> Problem
Across the entries below, how many lines have the word "package" in them? Respond with only the number.

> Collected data
────────────────────

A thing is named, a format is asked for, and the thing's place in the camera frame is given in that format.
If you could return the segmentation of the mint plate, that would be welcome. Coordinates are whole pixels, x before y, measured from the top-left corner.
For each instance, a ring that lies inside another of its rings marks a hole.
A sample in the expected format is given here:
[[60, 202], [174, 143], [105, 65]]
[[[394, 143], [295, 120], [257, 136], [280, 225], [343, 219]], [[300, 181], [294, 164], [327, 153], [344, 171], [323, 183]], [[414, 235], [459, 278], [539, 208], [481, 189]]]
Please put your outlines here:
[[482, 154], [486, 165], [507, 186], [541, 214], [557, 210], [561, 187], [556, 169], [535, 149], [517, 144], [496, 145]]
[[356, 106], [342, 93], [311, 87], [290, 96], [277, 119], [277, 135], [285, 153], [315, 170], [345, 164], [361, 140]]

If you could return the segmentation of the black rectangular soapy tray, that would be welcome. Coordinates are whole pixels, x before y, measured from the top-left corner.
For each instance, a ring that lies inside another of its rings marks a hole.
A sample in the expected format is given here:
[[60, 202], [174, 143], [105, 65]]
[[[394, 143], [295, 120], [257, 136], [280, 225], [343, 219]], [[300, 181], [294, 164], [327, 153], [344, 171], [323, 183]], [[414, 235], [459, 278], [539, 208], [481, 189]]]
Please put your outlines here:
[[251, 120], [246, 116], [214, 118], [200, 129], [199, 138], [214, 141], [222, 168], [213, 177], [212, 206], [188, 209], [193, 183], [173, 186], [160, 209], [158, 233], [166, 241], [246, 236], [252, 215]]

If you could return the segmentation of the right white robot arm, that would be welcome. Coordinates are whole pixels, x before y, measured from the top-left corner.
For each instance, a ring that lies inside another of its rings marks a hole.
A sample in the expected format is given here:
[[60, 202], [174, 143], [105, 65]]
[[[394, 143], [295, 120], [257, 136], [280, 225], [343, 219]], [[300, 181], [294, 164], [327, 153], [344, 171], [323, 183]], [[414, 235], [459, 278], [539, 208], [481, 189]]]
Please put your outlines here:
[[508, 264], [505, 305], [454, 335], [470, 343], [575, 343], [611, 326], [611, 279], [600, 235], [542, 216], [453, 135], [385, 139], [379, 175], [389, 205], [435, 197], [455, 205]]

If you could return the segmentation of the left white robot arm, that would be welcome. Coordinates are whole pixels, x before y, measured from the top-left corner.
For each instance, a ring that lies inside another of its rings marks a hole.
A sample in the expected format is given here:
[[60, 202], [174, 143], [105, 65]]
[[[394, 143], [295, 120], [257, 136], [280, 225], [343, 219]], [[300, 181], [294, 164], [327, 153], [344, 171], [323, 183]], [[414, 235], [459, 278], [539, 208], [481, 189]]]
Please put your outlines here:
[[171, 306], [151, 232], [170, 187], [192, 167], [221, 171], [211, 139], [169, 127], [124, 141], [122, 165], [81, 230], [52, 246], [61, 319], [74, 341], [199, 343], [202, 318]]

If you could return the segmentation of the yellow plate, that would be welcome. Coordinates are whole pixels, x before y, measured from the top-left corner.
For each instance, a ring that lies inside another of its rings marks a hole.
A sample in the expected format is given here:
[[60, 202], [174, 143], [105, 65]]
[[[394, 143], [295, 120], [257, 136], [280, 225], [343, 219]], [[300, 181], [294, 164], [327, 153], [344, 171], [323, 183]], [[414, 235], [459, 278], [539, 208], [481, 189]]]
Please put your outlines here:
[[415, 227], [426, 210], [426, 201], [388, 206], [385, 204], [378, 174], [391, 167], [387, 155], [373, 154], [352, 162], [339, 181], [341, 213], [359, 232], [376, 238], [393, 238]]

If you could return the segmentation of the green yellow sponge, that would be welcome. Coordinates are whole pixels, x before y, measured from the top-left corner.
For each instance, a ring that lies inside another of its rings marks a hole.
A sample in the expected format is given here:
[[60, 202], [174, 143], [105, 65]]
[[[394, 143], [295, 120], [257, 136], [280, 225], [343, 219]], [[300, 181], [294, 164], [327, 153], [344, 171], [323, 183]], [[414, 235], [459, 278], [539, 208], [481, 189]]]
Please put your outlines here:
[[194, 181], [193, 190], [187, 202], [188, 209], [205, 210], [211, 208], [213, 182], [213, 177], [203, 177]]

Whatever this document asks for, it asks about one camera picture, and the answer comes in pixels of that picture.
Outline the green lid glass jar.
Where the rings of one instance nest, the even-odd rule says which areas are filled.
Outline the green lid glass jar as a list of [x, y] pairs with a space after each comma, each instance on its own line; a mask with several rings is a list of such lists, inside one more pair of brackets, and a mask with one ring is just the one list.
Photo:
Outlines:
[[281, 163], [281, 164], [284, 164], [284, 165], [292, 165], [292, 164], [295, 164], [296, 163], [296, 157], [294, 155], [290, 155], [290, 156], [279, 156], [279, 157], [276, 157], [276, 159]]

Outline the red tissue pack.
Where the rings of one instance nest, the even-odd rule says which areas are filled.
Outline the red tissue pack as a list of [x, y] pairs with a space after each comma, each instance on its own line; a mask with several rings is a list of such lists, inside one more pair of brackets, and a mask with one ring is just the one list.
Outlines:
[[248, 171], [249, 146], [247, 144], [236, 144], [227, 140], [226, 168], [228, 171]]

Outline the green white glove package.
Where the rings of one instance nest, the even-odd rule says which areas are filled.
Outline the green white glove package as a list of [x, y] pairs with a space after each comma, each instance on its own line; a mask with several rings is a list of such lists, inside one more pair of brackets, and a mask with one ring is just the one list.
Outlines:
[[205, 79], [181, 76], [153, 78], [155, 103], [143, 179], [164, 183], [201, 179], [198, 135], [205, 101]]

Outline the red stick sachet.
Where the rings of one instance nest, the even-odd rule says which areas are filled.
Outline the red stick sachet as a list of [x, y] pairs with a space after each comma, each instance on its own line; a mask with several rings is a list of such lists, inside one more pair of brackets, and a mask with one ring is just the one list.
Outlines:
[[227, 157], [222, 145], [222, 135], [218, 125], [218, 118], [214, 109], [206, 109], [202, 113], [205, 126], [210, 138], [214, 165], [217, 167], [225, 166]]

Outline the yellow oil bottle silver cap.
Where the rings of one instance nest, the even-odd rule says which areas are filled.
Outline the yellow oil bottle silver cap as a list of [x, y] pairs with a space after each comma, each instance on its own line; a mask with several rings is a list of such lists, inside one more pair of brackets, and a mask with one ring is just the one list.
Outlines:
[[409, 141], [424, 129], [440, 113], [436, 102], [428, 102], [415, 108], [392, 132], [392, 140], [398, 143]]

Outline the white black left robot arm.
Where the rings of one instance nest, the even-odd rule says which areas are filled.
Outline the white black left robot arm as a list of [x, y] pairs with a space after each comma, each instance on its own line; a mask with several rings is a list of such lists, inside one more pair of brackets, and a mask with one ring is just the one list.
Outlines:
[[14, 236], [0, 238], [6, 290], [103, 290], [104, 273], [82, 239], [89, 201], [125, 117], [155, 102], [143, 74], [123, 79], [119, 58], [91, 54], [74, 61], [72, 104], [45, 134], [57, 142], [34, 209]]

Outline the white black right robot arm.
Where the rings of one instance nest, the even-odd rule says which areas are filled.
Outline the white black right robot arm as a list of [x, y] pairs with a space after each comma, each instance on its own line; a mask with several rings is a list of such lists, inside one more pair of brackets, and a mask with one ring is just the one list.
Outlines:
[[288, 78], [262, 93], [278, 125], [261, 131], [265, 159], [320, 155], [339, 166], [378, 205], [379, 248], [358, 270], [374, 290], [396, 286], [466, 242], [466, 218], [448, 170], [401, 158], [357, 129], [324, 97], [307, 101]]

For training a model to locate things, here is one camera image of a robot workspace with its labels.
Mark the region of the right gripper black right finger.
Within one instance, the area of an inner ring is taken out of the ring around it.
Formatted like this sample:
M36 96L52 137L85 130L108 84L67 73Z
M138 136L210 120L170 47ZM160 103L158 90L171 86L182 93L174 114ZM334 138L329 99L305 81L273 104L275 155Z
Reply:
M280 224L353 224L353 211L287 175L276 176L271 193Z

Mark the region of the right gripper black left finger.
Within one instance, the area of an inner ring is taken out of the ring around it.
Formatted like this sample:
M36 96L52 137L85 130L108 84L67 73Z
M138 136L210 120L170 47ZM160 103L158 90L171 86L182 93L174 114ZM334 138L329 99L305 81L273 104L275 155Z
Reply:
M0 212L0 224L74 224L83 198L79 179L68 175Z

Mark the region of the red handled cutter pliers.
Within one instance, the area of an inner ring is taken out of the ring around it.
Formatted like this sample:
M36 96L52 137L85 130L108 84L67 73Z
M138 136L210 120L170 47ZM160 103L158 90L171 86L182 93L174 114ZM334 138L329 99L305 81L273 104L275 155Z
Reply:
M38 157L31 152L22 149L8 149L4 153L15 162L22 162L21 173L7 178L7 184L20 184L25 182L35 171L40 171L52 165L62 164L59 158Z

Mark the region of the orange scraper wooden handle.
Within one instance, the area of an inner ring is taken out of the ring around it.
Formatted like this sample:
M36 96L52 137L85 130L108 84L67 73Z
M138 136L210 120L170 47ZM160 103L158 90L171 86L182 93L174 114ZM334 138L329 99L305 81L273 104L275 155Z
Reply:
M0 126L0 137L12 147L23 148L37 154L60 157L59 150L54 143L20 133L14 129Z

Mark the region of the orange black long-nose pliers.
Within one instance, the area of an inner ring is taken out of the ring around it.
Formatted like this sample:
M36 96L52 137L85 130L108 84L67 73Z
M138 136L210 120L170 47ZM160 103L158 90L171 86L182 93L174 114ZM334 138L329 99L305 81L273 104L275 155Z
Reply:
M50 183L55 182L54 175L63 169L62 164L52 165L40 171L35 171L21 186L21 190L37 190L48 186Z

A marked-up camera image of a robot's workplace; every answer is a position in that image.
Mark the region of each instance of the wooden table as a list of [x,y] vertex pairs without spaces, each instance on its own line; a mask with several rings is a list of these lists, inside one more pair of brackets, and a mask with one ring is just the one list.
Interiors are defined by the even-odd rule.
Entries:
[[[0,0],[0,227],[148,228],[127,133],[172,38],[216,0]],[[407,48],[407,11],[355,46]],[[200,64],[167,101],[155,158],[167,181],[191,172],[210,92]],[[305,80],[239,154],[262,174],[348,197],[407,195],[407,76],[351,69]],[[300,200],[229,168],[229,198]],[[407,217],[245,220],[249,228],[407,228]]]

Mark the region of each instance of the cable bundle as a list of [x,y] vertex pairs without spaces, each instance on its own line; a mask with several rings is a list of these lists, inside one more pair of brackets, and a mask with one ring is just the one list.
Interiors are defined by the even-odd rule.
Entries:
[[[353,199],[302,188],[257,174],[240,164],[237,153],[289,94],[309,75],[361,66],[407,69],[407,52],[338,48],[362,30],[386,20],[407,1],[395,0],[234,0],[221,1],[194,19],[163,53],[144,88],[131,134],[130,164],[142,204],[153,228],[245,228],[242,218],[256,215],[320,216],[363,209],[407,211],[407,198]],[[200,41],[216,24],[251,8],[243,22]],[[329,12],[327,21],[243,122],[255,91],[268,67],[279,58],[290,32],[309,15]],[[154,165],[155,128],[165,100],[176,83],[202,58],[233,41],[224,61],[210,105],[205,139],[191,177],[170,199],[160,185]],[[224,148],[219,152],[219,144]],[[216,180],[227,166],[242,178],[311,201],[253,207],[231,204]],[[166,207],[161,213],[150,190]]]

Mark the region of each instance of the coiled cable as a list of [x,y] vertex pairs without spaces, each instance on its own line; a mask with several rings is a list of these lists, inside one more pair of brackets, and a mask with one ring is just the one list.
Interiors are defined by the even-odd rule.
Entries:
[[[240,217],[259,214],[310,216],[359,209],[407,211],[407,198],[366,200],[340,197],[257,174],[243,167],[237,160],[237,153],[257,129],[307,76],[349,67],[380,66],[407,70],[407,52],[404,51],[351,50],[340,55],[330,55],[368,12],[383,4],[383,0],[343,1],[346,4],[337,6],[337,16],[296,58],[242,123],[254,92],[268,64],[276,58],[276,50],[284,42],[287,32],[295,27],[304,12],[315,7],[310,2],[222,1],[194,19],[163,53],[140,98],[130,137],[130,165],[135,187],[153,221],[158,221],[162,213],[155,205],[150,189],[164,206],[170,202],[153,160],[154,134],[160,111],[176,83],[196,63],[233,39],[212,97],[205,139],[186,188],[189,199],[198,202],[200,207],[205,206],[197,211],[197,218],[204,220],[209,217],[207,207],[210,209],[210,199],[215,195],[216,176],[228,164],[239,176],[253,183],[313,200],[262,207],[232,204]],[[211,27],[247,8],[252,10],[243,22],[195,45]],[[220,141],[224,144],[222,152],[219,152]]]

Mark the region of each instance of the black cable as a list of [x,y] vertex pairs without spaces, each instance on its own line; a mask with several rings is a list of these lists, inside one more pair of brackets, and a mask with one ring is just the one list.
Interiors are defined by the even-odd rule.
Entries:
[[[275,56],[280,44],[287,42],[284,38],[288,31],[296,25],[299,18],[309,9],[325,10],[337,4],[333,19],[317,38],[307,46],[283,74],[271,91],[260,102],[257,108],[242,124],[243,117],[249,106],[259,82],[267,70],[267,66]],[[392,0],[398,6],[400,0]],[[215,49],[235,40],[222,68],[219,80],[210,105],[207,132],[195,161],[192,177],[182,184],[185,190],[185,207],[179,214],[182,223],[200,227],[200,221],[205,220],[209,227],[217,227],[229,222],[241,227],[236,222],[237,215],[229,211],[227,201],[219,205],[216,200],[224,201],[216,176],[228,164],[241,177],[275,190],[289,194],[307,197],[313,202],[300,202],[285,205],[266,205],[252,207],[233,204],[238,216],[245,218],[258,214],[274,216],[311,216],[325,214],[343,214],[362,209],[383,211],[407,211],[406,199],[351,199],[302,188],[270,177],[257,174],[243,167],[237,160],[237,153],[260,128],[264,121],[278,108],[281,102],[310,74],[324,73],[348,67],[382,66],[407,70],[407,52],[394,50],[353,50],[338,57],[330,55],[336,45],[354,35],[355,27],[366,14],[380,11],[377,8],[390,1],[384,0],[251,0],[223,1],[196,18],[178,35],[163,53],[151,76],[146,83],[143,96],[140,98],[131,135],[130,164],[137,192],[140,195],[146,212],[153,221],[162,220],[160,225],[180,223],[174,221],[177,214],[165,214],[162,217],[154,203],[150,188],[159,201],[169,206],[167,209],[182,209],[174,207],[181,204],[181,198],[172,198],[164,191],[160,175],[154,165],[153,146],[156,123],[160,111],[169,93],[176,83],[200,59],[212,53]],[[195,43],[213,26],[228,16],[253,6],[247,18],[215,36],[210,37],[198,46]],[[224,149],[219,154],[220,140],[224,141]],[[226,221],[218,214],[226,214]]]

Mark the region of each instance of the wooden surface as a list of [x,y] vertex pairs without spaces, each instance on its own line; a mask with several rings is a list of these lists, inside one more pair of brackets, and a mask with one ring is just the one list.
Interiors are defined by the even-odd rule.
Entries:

────────────────────

> Response
2